Getting To Know: Duke University (NC)
It’s always hard to review schools like Duke University. They have every possible resource that an undergrad could want over the course of a college education. So, it gets really silly to have a report card for them, just to give then all A’s. Their students have similar academic and post-college employment profiles. I have collected several pictures for a Duke University Pinterest page and will drop a couple of the nicest “grab and go” dining space I have ever seen. There’s an amazing selection of dining options at Duke. I’m sure that I would gain more than 15 pounds if I lived on this campus.
I called Duke the “Princeton of the South” in a post that I circulated before.
The academic center on West Campus looked and felt a lot like Princeton. After coming home from my North Carolina college tour, I took an East Campus tour and saw that the East Campus looked and felt a lot like Princeton, too. I shared that post with a high school classmate who went to Duke. He told me that Duke students and alumni call Princeton the “Duke of the North.” They’ve earned every right to advance a friendly rivalry. Duke last faced Princeton in December, 2018 and won by 49 points. Princeton did beat Duke to recruit Bill Bradley in 1961. But Duke owns the rivalry 19 games to one.
I’m sure that many who read this will know someone who was accepted at one school and denied at the other.
It’s also quite possible that you will meet Princeton students who turned down Duke as well as Duke students who spurned Princeton. However, Princeton had a higher yield rate. Seventy-eight percent of accepted applicants for the Class of 2025 enrolled. For Duke it was 58 percent. Over half of a Duke freshman class will likely be admitted through Early Decision.
But, aside from admissions, architecture and the importance of basketball success, how is Duke similar to Princeton?
- Both schools are similarly structured into two colleges, one for the liberal arts, the other for engineering
- They are very residential. Nearly everyone will live on campus.
- Neither school admits to a specific major
- Opportunities for undergrads to do independent research and work on faculty research are abundant at both schools
- Both schools place emphasis on the liberal arts, but also encourage double majors or a major and multiple minors
- Neither school grants an undergraduate business degree, but both offer certificates to encourage students to acquire professional skills
- Both schools commit to meeting 100 percent of demonstrated financial need
- Both have globally respected graduate public policy schools
- You will likely ride buses to get around both campuses
How are these schools different?
- Duke has about 1,500 more undergrads (6,900 to 5,400)
- Princeton requires a thesis to graduate. Duke does not
- You can earn merit scholarships from Duke. All aid at Princeton is need-based and there are no athletic scholarships
- However, Princeton has no-loan policies. Duke does not. You’re likely to owe less money to Princeton unless you’re a merit scholar or scholarship athlete at Duke
- Fraternities and sororities are important at Duke, engaging 30 percent of the men and over 40 percent of the women.
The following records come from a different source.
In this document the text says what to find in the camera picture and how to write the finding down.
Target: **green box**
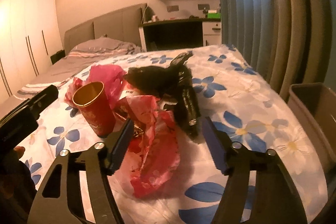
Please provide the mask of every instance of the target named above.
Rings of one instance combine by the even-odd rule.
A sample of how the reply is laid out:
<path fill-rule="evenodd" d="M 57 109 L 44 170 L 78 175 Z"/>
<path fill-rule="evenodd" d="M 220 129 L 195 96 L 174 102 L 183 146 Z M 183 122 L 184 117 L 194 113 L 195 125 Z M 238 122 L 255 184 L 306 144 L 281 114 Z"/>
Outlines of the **green box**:
<path fill-rule="evenodd" d="M 220 13 L 208 14 L 208 18 L 221 18 L 221 14 Z"/>

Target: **gray headboard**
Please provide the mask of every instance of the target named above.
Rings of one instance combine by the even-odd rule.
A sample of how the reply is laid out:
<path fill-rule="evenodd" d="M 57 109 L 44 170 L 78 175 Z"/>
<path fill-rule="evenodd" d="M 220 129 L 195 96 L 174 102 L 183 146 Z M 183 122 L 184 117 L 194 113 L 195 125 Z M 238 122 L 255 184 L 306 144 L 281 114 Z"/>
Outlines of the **gray headboard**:
<path fill-rule="evenodd" d="M 146 6 L 147 4 L 138 4 L 116 10 L 67 30 L 64 34 L 65 53 L 68 54 L 82 42 L 97 39 L 103 35 L 141 46 L 139 25 Z"/>

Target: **white wardrobe door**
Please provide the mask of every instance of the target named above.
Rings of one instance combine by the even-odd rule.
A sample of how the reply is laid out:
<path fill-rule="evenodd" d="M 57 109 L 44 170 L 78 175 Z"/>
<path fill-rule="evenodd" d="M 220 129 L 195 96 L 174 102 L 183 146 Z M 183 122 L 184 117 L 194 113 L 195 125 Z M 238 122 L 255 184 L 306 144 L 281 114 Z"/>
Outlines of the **white wardrobe door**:
<path fill-rule="evenodd" d="M 0 104 L 2 104 L 9 97 L 5 83 L 0 79 Z"/>
<path fill-rule="evenodd" d="M 25 0 L 26 35 L 37 74 L 44 73 L 52 65 L 43 42 L 39 1 Z"/>
<path fill-rule="evenodd" d="M 10 3 L 11 37 L 15 62 L 21 85 L 25 86 L 36 77 L 26 40 L 25 0 L 10 0 Z"/>
<path fill-rule="evenodd" d="M 0 32 L 2 29 L 5 28 L 5 25 L 8 24 L 7 18 L 6 18 L 6 9 L 4 8 L 3 5 L 4 0 L 0 0 Z M 8 85 L 7 85 L 7 80 L 6 76 L 4 74 L 3 68 L 2 68 L 2 54 L 1 54 L 1 49 L 2 49 L 2 44 L 3 44 L 3 39 L 0 37 L 0 103 L 3 103 L 8 97 L 9 97 L 9 90 L 8 90 Z"/>
<path fill-rule="evenodd" d="M 39 0 L 39 12 L 42 30 L 49 56 L 63 49 L 59 35 L 55 0 Z"/>
<path fill-rule="evenodd" d="M 21 89 L 21 79 L 18 76 L 17 64 L 11 39 L 10 25 L 11 0 L 0 0 L 1 28 L 0 28 L 0 57 L 3 72 L 12 94 Z"/>

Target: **wardrobe handle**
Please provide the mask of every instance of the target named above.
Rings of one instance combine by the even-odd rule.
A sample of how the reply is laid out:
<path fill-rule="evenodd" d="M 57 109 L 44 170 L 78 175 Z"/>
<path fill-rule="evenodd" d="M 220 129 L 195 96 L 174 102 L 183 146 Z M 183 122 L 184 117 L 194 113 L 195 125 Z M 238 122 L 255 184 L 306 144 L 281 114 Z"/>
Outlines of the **wardrobe handle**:
<path fill-rule="evenodd" d="M 26 37 L 26 44 L 27 44 L 27 49 L 28 49 L 28 53 L 29 53 L 29 57 L 30 57 L 31 65 L 33 66 L 34 73 L 35 73 L 35 75 L 37 76 L 37 74 L 36 74 L 36 70 L 35 70 L 35 67 L 34 67 L 34 64 L 33 64 L 33 60 L 32 60 L 32 54 L 30 53 L 30 50 L 29 50 L 29 45 L 28 45 L 27 37 Z"/>
<path fill-rule="evenodd" d="M 2 62 L 1 62 L 1 57 L 0 57 L 0 76 L 2 78 L 3 84 L 5 85 L 5 89 L 7 91 L 8 96 L 12 96 L 13 93 L 11 91 L 11 88 L 9 87 L 8 82 L 7 82 L 7 78 L 6 78 L 5 72 L 3 70 Z"/>
<path fill-rule="evenodd" d="M 39 75 L 39 71 L 38 71 L 38 69 L 37 69 L 37 66 L 36 66 L 36 63 L 35 63 L 35 59 L 34 59 L 34 54 L 33 54 L 33 51 L 32 51 L 32 46 L 30 45 L 30 39 L 29 39 L 29 36 L 28 36 L 28 43 L 29 43 L 29 48 L 30 48 L 30 52 L 31 52 L 31 60 L 32 60 L 32 62 L 34 62 L 34 64 L 33 64 L 33 66 L 35 66 L 34 67 L 34 69 L 36 70 L 35 71 L 35 74 L 36 74 L 36 76 L 37 75 Z"/>
<path fill-rule="evenodd" d="M 45 40 L 44 40 L 44 33 L 43 33 L 43 30 L 42 30 L 42 37 L 43 37 L 43 43 L 44 43 L 45 51 L 47 52 L 47 55 L 49 55 L 49 54 L 48 54 L 48 50 L 47 50 L 47 45 L 45 44 Z"/>

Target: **wall socket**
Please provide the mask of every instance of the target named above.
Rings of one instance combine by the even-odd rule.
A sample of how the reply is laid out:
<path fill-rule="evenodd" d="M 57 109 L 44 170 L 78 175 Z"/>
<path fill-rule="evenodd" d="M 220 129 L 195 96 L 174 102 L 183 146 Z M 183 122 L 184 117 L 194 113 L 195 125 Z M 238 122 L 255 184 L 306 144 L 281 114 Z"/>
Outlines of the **wall socket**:
<path fill-rule="evenodd" d="M 179 6 L 178 5 L 167 6 L 167 12 L 171 13 L 171 12 L 177 12 L 177 11 L 179 11 Z"/>
<path fill-rule="evenodd" d="M 198 10 L 204 10 L 204 8 L 206 10 L 210 10 L 210 5 L 209 4 L 199 4 L 198 5 Z"/>

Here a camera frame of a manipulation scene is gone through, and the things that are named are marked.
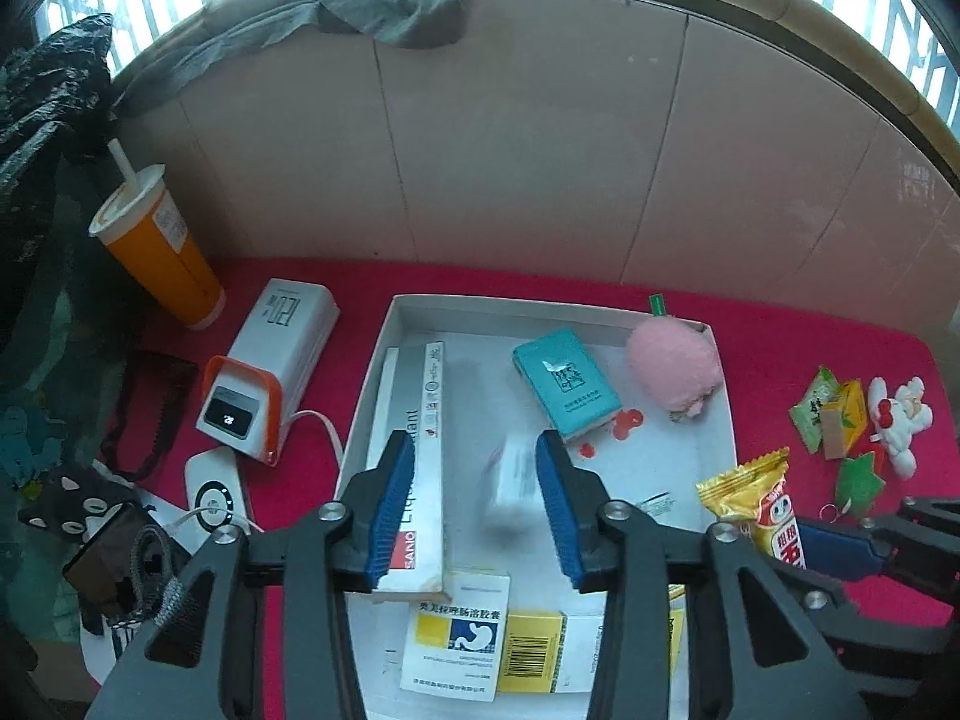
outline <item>pink tablecloth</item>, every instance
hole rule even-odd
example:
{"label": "pink tablecloth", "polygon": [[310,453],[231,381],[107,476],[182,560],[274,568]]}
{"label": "pink tablecloth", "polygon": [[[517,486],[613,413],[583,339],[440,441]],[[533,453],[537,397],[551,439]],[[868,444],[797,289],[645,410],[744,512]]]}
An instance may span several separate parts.
{"label": "pink tablecloth", "polygon": [[[446,266],[386,263],[330,263],[313,260],[240,260],[216,264],[227,290],[227,307],[212,327],[194,333],[173,319],[157,316],[143,338],[143,346],[194,360],[203,365],[213,354],[224,354],[251,309],[253,300],[271,277],[325,284],[342,314],[302,408],[326,413],[346,439],[353,408],[367,370],[373,343],[393,295],[446,293],[491,295],[616,308],[648,310],[651,290],[584,281],[498,274]],[[727,377],[733,411],[737,454],[741,461],[789,445],[788,481],[800,514],[816,517],[832,499],[835,464],[822,456],[810,457],[787,416],[817,370],[827,365],[840,380],[859,378],[867,383],[883,376],[899,386],[919,375],[936,420],[915,437],[917,474],[901,482],[885,469],[887,488],[877,511],[891,512],[904,495],[960,495],[960,454],[953,436],[947,394],[928,348],[913,336],[845,319],[789,309],[705,298],[690,293],[666,293],[671,314],[707,322],[713,328]],[[169,457],[147,487],[178,506],[186,505],[184,463],[214,442],[193,427],[200,405],[194,391],[189,419],[184,420]],[[143,428],[151,430],[144,423]],[[301,514],[325,502],[333,492],[336,463],[323,428],[301,420],[291,433],[280,465],[267,469],[246,463],[244,478],[253,517],[264,528],[293,523]],[[851,598],[863,613],[919,625],[942,624],[947,608],[884,579],[852,584]],[[265,702],[270,718],[282,717],[280,686],[280,614],[278,593],[269,600],[266,638]]]}

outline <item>green star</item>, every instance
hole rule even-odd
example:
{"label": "green star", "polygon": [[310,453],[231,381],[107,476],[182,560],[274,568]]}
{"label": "green star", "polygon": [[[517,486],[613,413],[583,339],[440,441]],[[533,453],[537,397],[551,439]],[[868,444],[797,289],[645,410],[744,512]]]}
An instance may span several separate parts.
{"label": "green star", "polygon": [[851,517],[865,517],[886,484],[874,473],[874,453],[867,452],[854,460],[847,458],[840,461],[833,502],[841,512],[850,503]]}

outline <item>orange strap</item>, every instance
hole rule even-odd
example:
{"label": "orange strap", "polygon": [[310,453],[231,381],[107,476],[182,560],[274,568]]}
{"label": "orange strap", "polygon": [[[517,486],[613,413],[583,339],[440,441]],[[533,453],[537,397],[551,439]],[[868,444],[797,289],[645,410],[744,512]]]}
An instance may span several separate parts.
{"label": "orange strap", "polygon": [[203,369],[203,403],[210,395],[213,380],[217,378],[227,362],[252,373],[267,388],[267,439],[264,442],[263,456],[256,459],[263,464],[267,464],[267,466],[275,466],[280,459],[280,452],[277,452],[277,448],[280,446],[280,404],[283,401],[283,388],[280,386],[280,381],[277,381],[277,377],[269,370],[254,367],[242,360],[234,360],[233,357],[224,357],[217,354],[206,361],[206,367]]}

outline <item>smartphone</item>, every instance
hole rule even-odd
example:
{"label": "smartphone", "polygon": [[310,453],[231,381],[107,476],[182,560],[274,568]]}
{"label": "smartphone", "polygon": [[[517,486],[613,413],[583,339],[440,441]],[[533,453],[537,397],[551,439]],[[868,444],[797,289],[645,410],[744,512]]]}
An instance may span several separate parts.
{"label": "smartphone", "polygon": [[[131,552],[145,525],[155,525],[150,514],[135,504],[125,503],[64,565],[64,579],[107,620],[129,615],[136,606],[130,575]],[[174,573],[179,574],[190,553],[170,539]],[[142,557],[148,574],[162,572],[160,546],[150,542]]]}

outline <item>cat plush ear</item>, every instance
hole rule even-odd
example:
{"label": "cat plush ear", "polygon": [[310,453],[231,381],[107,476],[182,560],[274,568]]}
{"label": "cat plush ear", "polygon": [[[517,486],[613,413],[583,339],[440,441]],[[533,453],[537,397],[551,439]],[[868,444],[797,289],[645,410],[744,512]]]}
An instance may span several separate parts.
{"label": "cat plush ear", "polygon": [[130,488],[104,479],[91,467],[63,461],[43,479],[40,496],[16,516],[24,525],[80,544],[87,517],[100,517],[125,502],[138,503]]}
Princeton has a different rush process called Bicker for eating houses, which are far less residential.
- Duke has graduate schools in business and forestry as well as schools of law and medicine. Princeton does not
- Graduate and professional students are in the majority at Duke, but not at Princeton
- The Duke athletic program has finished in the top ten in the Director’s Cup standings across all varsity sports seven times since 1993-94. Princeton has never done that, though the Tigers rank 14th at this time for this academic year.
- You’ll probably never need to camp out to get men’s basketball tickets at Princeton. But that’s a fact of life at Duke.
- Men’s basketball players leaving after one season has also become a fact of life at Duke. That’s unlikely to happen at Princeton. Duke has had 26 “one and dones” (player who left after their first year) since 1999. Five more could join them this year.
- However, Princeton plays a lot more sports (36 vs. 21). The Tigers are also six-time National Champions in men’s lacrosse. Duke has won three titles in the sport.
- Downtown Durham, from what I saw on YouTubes, does not look remotely like downtown Princeton
- However, I also felt that Duke was a better school for anyone who wanted to incubate a new business. The Research Triangle is a far more established technology center than the Route One Corridor.
- North Carolina has warmer winter weather, but also more conservative politics than New Jersey.
I realize that people might look at this comparison and roll their eyes. One school is not necessarily superior to the other. Those who are interested in both schools should visit both to decide if one or both will be a social and financial fit. Those who are lucky to get into both schools have an enviable choice.